START RECORDED INFORMATION
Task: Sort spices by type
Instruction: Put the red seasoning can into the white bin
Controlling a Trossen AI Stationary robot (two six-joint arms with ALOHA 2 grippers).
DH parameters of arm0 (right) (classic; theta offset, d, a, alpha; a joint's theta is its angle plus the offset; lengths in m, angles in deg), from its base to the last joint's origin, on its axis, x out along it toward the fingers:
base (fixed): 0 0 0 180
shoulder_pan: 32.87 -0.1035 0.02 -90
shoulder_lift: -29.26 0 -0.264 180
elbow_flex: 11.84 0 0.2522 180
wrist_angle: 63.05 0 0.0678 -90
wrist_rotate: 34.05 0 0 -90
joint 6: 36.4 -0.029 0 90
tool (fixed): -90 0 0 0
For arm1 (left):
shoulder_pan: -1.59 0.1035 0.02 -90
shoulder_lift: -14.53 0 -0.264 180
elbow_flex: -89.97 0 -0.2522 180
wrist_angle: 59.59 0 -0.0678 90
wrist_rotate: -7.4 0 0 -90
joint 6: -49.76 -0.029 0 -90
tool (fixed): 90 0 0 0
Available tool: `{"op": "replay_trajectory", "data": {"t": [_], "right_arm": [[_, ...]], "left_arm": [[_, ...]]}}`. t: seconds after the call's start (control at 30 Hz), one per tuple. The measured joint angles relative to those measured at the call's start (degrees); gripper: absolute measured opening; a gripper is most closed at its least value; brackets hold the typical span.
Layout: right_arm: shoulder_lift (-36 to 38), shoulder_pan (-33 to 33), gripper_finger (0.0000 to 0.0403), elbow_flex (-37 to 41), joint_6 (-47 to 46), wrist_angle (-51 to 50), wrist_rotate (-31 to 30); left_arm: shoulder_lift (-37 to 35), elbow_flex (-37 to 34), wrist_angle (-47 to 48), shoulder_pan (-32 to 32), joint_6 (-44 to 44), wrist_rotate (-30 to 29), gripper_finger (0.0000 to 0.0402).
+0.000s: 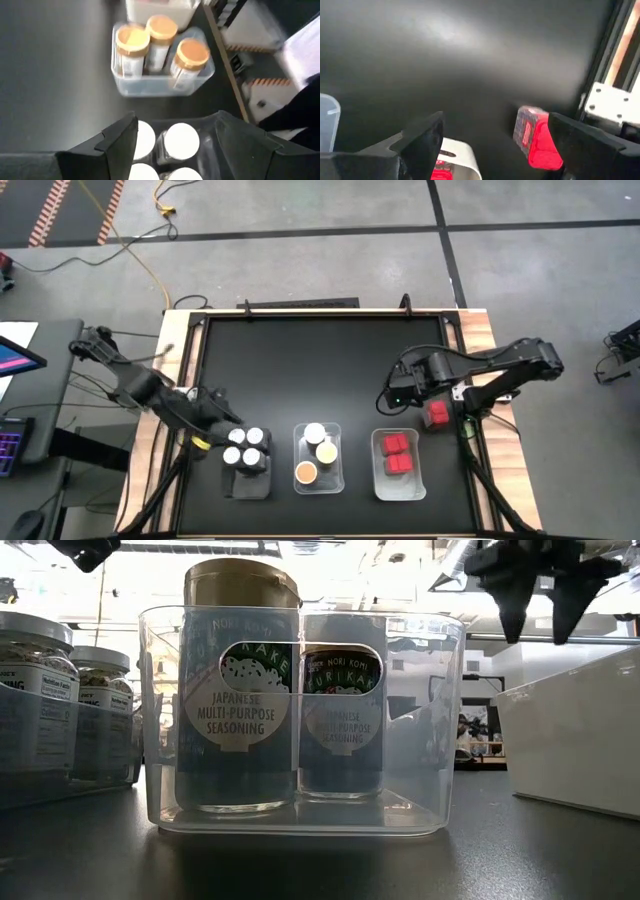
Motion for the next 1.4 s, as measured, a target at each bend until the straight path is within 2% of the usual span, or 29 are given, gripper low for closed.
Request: {"op": "replay_trajectory", "data": {"t": [0.23, 0.43, 0.6, 0.9, 1.2, 1.3, 1.4], "right_arm": [[-0.3, 6.1, 0.0379, 6.2, -0.2, -0.4, 6.7], [1.6, 11.0, 0.0379, 11.5, 2.4, -1.3, 10.5], [1.8, 15.9, 0.0379, 15.0, 8.3, -1.3, 14.7], [1.3, 23.6, 0.0379, 21.8, 19.6, -1.6, 22.3], [1.3, 24.2, 0.0379, 27.5, 22.0, 4.2, 29.0], [1.3, 24.4, 0.0379, 30.3, 21.9, 6.1, 30.3], [1.4, 24.4, 0.0377, 29.9, 21.5, 6.1, 30.3]], "left_arm": [[-16.0, -7.6, -4.1, 0.6, -2.6, -0.2, 0.0256], [-21.1, -8.5, -3.3, 0.6, -3.6, -0.2, 0.0256], [-21.5, -8.5, -3.1, 0.6, -5.8, -0.2, 0.0256], [-20.6, -8.5, -3.1, 0.6, -4.8, -0.4, 0.0256], [-18.7, -8.5, -3.3, 0.6, -2.4, -1.4, 0.0256], [-17.7, -8.5, -3.2, 0.6, -1.6, -1.6, 0.0256], [-16.5, -8.5, -3.2, 0.6, -1.3, -1.7, 0.0256]]}}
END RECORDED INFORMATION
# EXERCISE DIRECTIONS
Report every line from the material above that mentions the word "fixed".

# OUTPUT OF THE EXERCISE
base (fixed): 0 0 0 180
tool (fixed): -90 0 0 0
tool (fixed): 90 0 0 0

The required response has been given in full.